This property defaults to the region of the first Nomad server contacted.
- `spark.nomad.shuffle.cpu` `(string: "1000")` - Specifies the CPU in MHz that
should be reserved for shuffle service tasks.
- `spark.nomad.shuffle.logMaxFileSize` `(string: "1m")` - Specifies the maximum
size by time that Nomad should use for shuffle service task log files..
- `spark.nomad.shuffle.logMaxFiles` `(string: "5")` - Specifies the number of
log files that Nomad should keep for shuffle service tasks.

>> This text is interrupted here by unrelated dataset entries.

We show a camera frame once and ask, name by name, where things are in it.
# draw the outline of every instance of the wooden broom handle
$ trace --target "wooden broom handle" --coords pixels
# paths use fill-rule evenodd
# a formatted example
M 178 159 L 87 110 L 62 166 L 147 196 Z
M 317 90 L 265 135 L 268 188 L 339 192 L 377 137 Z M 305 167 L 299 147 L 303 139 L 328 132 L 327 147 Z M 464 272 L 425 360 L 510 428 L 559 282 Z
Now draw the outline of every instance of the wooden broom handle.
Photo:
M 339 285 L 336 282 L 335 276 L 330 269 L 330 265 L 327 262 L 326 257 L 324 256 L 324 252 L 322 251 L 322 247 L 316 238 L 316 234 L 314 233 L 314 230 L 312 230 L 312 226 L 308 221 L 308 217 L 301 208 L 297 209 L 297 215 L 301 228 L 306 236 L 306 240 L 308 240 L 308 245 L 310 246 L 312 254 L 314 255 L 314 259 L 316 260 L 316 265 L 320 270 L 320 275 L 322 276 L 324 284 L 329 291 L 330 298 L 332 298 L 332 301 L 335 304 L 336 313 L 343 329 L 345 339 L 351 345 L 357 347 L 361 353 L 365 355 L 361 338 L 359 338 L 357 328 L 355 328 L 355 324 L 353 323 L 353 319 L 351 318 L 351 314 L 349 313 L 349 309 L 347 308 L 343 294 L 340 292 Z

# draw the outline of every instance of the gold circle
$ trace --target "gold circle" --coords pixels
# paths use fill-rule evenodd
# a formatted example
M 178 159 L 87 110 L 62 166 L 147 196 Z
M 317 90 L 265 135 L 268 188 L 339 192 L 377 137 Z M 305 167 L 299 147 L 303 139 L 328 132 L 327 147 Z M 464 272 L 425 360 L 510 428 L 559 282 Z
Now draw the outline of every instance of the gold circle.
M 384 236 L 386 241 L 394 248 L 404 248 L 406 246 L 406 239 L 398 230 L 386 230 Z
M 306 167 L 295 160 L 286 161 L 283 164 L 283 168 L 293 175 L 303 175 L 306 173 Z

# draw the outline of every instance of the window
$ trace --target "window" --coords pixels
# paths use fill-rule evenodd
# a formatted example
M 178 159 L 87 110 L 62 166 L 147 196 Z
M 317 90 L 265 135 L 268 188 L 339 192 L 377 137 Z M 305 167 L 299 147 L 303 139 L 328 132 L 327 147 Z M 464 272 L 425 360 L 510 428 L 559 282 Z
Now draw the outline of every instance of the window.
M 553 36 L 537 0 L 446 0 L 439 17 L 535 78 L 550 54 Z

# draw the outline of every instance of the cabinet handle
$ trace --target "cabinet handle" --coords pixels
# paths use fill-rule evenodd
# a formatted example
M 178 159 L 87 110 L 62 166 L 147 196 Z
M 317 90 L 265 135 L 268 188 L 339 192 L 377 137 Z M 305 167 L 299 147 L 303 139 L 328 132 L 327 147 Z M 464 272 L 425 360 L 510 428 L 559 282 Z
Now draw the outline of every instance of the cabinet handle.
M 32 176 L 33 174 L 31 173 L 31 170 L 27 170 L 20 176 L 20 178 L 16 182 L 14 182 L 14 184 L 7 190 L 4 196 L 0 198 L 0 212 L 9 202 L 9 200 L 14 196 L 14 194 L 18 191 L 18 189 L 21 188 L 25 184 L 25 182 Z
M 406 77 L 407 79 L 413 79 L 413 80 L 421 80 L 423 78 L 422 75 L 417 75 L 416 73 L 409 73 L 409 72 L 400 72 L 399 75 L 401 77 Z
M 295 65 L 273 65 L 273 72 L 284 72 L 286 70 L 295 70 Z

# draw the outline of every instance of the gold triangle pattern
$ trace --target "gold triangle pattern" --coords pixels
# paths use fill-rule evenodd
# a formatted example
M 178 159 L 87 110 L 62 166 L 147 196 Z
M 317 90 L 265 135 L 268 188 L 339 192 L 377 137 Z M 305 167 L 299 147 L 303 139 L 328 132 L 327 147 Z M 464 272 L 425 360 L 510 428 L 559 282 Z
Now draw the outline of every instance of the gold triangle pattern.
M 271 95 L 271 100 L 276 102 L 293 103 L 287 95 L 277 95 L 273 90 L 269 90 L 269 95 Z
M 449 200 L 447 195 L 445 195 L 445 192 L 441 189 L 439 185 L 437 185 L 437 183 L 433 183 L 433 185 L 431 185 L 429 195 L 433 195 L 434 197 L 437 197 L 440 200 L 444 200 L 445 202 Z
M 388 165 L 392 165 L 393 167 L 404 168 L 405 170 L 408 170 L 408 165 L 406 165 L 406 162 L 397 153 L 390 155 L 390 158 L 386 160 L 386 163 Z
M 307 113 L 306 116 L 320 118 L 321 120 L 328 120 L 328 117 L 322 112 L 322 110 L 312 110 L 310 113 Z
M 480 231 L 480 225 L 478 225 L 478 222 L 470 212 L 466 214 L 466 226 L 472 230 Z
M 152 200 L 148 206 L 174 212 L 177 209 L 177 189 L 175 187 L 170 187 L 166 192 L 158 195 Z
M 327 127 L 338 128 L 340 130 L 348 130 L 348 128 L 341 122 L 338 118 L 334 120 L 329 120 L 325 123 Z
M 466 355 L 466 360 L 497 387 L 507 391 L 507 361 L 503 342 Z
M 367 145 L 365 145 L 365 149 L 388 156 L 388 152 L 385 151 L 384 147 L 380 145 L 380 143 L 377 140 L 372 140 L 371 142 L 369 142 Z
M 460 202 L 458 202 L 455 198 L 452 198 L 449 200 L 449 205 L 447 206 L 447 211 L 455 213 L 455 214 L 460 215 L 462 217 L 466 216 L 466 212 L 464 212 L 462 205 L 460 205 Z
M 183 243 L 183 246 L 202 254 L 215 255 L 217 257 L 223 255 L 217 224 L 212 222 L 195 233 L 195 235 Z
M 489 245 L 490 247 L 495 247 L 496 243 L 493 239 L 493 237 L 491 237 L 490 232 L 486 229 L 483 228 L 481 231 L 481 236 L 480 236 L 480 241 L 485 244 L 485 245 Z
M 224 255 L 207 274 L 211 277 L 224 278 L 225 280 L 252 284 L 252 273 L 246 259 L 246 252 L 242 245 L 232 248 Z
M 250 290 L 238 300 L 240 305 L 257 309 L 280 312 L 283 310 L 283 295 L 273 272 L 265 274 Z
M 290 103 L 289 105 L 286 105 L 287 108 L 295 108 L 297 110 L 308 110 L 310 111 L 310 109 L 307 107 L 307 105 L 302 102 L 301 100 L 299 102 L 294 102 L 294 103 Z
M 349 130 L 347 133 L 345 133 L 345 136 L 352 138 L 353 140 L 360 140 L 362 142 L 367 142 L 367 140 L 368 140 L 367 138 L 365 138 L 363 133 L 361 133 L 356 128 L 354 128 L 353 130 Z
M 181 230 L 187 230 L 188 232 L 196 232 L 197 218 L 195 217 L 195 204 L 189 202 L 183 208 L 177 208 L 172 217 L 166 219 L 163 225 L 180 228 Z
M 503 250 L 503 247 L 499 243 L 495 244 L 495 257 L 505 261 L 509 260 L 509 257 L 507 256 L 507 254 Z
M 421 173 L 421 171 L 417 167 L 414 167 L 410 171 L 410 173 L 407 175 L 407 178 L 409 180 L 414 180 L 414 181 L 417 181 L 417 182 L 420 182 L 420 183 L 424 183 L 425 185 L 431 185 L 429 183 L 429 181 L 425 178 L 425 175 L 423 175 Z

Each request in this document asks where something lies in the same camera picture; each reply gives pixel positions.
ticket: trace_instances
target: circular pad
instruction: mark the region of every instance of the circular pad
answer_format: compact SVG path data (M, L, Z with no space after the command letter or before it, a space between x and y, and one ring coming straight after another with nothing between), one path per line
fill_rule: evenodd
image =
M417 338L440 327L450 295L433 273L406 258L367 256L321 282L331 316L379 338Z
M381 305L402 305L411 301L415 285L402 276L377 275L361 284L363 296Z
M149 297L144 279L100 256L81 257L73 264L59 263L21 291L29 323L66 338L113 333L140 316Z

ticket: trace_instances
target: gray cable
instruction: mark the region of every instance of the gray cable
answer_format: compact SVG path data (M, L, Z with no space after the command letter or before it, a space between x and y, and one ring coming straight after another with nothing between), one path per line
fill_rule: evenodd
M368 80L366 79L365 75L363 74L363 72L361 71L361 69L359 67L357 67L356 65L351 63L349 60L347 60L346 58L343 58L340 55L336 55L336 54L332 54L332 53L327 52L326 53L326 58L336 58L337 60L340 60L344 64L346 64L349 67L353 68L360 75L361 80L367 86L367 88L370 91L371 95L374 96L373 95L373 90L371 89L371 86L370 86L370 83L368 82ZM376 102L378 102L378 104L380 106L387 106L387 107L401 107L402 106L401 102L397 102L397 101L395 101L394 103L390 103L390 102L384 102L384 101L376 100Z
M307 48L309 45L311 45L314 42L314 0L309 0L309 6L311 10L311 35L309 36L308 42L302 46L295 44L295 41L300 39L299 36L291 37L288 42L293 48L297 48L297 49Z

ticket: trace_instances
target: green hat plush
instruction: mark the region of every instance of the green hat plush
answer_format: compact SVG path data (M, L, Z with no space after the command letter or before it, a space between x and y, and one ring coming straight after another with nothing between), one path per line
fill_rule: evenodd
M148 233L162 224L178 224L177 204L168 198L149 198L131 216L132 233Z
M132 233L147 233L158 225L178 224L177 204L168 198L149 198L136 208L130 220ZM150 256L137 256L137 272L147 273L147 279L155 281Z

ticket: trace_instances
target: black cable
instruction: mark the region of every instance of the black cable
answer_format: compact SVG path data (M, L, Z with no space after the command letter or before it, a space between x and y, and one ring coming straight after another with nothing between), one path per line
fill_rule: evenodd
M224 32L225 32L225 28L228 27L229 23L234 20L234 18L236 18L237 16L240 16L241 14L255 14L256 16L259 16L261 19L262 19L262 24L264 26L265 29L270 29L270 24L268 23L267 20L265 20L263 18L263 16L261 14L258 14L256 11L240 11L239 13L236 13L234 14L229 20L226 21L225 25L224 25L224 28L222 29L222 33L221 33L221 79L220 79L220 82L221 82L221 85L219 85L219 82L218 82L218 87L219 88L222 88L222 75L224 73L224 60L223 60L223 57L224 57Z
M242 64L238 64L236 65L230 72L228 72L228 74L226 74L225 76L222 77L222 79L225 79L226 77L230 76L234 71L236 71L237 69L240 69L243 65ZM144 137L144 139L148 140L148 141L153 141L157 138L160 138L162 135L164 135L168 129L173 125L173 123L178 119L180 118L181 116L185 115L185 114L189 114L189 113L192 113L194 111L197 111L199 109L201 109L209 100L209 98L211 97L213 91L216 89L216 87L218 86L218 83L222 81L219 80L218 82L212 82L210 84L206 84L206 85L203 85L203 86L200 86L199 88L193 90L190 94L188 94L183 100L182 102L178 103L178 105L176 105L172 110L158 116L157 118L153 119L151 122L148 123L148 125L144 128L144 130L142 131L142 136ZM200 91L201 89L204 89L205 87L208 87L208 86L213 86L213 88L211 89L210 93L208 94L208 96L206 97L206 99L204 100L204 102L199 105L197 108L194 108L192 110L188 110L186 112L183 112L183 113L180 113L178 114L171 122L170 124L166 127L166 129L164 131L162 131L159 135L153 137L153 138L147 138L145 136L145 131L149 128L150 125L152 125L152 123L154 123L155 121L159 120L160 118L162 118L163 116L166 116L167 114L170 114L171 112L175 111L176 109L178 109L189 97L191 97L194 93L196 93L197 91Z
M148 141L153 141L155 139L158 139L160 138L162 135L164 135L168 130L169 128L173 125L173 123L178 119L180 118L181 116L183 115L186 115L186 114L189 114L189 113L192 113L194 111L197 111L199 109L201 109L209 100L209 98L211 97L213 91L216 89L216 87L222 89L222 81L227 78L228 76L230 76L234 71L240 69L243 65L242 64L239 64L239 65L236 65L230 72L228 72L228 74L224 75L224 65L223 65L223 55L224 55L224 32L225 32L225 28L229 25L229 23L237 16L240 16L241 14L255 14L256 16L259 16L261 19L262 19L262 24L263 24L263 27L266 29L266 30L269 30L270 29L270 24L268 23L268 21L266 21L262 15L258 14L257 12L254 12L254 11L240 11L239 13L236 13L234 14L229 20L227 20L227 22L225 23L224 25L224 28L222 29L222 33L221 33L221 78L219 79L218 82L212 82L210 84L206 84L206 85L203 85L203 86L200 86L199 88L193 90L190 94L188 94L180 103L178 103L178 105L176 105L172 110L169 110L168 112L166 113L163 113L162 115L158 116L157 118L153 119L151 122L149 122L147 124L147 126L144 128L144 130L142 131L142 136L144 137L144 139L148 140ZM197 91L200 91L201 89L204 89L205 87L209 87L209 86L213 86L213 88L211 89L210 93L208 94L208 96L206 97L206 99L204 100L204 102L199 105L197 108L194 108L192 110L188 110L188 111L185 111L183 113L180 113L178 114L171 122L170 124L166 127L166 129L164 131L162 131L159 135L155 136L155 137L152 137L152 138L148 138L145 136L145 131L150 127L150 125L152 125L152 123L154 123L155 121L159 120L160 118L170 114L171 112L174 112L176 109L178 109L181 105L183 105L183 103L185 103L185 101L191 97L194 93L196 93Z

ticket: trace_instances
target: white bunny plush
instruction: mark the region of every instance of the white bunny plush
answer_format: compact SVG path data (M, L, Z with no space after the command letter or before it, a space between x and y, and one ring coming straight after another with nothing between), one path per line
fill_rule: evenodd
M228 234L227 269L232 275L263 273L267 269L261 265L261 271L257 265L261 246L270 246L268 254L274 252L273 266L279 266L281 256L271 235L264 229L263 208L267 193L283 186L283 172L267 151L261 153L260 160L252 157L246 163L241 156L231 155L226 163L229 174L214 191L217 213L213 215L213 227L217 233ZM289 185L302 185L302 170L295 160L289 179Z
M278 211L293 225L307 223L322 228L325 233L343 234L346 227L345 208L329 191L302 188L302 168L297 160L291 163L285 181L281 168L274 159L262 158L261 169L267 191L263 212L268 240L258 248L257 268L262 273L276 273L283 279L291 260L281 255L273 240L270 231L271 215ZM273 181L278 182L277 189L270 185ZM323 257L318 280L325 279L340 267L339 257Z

- `spark.nomad.shuffle.memory` `(string: "256m")` - Specifies the memory that
Nomad should allocate for the shuffle service tasks.
- `spark.nomad.shuffle.networkMBits` `(string: "1")` - Specifies the network
bandwidth that Nomad should allocate to shuffle service tasks.
- `spark.nomad.sparkDistribution` `(string: nil)` - Specifies the location of
the Spark distribution archive file to use.
- `spark.nomad.tls.caCert` `(string: nil)` - Specifies the path to a `.pem` file
containing the certificate authority that should be used to validate the Nomad
server's TLS certificate.
- `spark.nomad.tls.cert` `(string: nil)` - Specifies the path to a `.pem` file
containing the TLS certificate to present to the Nomad server.
- `spark.nomad.tls.trustStorePassword` `(string: nil)` - Specifies the path to a
`.pem` file containing the private key corresponding to the certificate in
[spark.nomad.tls.cert](#spark-nomad-tls-cert).